Try it: For the entries below, the expected answer is the line with "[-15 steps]", the line with "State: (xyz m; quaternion", and every line between them, exactly as written, and nothing more.

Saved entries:

○ ○ ○ ○

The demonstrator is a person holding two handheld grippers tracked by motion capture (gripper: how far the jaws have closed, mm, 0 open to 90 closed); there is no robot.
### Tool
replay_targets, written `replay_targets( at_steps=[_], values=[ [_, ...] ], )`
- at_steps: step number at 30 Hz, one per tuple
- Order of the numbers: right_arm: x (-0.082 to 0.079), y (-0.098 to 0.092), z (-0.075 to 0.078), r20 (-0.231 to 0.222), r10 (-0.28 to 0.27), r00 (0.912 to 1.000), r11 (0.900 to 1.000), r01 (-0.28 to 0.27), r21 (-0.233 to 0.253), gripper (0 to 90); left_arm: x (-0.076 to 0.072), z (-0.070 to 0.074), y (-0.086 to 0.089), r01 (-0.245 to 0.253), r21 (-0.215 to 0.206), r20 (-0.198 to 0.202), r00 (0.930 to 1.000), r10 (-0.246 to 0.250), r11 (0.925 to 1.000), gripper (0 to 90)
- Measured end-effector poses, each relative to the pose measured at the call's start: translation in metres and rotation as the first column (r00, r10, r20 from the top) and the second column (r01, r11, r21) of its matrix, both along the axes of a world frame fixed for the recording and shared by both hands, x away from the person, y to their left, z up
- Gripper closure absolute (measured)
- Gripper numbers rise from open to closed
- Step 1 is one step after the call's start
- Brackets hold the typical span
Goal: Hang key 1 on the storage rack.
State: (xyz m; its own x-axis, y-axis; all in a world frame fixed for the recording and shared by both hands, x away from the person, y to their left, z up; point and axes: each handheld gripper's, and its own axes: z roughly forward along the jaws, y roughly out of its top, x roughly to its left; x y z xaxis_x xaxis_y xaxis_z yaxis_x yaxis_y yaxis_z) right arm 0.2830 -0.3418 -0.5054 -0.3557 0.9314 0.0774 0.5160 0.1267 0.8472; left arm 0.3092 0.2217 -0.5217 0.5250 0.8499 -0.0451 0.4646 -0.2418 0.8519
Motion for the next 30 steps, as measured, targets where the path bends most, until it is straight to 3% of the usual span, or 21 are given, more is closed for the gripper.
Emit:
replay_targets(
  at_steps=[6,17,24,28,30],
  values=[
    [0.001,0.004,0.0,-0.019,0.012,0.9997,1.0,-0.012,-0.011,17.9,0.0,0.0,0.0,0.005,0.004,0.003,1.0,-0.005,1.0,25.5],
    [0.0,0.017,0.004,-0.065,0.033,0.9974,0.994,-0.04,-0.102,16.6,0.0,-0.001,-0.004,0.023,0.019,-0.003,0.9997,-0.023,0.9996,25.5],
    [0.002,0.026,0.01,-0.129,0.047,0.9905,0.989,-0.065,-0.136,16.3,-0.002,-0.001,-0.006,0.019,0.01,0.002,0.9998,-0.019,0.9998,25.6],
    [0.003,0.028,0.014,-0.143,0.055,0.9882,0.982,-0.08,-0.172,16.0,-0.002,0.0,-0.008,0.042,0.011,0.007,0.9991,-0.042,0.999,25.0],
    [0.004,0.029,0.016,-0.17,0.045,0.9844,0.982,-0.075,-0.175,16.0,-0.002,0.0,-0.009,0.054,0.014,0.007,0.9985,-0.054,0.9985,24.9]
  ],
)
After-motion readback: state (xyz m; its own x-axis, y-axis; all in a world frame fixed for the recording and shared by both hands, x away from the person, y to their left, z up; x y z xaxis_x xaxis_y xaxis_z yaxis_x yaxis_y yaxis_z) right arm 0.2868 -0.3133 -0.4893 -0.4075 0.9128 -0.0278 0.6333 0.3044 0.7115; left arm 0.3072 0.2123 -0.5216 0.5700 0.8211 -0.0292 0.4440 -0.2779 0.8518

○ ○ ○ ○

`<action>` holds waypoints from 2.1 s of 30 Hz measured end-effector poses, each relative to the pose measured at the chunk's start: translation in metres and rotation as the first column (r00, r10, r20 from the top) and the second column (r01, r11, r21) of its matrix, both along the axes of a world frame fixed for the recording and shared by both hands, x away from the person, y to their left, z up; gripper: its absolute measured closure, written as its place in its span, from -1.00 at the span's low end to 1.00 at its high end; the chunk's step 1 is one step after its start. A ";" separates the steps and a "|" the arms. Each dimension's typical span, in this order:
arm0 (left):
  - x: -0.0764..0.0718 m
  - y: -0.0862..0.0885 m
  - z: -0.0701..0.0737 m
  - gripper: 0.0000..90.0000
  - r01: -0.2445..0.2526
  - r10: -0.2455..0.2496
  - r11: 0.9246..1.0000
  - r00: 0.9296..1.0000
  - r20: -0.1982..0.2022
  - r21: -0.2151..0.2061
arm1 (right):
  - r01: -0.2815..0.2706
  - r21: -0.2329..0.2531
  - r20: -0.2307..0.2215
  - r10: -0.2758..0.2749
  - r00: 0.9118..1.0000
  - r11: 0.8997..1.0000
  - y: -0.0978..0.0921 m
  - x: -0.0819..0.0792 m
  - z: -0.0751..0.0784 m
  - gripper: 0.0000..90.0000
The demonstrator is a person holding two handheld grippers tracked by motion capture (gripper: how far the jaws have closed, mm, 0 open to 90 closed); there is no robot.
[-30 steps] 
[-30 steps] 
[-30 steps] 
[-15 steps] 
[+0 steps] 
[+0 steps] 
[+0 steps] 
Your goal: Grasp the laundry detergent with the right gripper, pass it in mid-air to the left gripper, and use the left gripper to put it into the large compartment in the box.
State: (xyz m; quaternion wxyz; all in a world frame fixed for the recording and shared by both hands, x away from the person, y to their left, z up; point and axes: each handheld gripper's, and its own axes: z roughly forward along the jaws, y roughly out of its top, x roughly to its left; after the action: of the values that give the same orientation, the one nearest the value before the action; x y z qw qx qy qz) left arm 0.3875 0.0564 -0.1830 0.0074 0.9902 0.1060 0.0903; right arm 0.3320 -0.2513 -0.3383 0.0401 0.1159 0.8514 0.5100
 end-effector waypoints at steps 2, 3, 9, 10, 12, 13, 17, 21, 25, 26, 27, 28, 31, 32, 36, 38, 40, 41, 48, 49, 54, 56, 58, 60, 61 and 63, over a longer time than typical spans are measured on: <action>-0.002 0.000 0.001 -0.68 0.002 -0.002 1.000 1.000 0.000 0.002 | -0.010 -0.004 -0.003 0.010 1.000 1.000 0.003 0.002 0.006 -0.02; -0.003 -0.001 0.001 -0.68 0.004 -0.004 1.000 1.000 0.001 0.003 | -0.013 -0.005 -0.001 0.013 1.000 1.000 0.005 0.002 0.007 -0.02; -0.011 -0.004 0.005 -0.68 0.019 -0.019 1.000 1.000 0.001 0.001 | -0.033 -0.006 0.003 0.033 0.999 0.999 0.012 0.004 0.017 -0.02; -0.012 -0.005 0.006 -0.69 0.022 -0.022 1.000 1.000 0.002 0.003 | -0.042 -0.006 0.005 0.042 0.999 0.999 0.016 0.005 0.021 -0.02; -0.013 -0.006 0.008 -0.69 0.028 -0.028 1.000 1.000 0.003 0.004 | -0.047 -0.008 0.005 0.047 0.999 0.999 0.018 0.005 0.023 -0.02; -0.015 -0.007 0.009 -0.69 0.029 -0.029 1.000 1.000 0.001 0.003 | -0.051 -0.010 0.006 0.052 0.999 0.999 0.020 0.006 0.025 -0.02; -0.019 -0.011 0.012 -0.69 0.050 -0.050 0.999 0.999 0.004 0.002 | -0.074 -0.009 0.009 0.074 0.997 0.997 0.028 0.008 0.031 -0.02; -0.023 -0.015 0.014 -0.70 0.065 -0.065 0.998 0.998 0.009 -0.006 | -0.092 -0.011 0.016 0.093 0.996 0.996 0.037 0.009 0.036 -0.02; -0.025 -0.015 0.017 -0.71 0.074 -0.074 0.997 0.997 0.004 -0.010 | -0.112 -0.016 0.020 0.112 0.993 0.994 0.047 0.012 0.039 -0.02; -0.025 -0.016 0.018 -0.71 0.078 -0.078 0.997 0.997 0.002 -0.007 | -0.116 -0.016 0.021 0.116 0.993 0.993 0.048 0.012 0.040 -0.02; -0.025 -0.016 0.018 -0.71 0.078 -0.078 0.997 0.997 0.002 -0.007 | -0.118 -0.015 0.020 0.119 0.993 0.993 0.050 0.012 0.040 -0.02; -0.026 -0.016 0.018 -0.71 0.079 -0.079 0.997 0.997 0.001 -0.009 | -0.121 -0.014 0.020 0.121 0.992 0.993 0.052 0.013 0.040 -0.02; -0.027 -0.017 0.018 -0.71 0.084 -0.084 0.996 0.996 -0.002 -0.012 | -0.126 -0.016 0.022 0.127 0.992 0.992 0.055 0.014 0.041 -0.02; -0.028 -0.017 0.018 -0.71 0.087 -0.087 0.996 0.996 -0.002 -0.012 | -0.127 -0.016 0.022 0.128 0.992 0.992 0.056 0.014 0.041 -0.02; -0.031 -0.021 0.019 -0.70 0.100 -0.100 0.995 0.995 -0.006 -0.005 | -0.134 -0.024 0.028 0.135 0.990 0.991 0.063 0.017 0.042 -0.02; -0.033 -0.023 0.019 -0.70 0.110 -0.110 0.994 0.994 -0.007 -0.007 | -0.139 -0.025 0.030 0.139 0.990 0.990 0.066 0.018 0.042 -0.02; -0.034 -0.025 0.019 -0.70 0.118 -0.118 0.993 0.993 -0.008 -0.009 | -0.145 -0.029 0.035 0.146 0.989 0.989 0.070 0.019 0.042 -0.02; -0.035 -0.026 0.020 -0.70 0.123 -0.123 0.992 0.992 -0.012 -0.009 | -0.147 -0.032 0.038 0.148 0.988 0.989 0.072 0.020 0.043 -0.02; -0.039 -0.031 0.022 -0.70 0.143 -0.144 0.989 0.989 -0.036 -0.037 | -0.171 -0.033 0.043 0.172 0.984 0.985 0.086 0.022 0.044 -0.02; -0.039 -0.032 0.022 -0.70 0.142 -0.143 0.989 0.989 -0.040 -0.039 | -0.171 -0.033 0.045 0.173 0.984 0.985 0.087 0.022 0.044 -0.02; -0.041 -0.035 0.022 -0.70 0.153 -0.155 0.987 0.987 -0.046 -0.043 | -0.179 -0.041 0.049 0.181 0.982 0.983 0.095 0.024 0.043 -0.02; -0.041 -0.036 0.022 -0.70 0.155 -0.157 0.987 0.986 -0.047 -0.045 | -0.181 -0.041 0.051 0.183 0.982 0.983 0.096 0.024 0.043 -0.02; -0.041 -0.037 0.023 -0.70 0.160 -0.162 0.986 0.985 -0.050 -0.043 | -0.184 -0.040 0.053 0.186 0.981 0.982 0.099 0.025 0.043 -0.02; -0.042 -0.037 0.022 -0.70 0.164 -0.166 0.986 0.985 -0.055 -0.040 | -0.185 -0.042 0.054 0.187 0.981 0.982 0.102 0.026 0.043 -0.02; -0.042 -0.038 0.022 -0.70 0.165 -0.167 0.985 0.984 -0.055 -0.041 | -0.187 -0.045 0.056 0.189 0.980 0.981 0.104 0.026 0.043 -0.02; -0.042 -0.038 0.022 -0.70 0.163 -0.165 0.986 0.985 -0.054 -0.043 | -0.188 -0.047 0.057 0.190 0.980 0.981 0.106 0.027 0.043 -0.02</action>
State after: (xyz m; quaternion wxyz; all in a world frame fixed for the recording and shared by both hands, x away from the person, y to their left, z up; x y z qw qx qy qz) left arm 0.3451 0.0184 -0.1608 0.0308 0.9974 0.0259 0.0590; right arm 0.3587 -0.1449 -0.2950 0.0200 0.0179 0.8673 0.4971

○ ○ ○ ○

Solution to this problem:
[-15 steps] 
[+0 steps] 
[+0 steps] 
[+0 steps] 
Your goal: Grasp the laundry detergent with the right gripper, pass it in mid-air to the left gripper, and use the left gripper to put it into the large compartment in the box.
State: (xyz m; quaternion wxyz; all in a world frame fixed for the recording and shared by both hands, x away from the person, y to their left, z up; point and axes: each handheld gripper's, and its own axes: z roughly forward along the jaws, y roughly out of its top, x roughly to its left; after the action: of the values that give the same orientation, the one nearest the value before the action; x y z qw qx qy qz) left arm 0.3875 0.0564 -0.1830 0.0074 0.9902 0.1060 0.0903; right arm 0.3320 -0.2513 -0.3383 0.0401 0.1159 0.8514 0.5100

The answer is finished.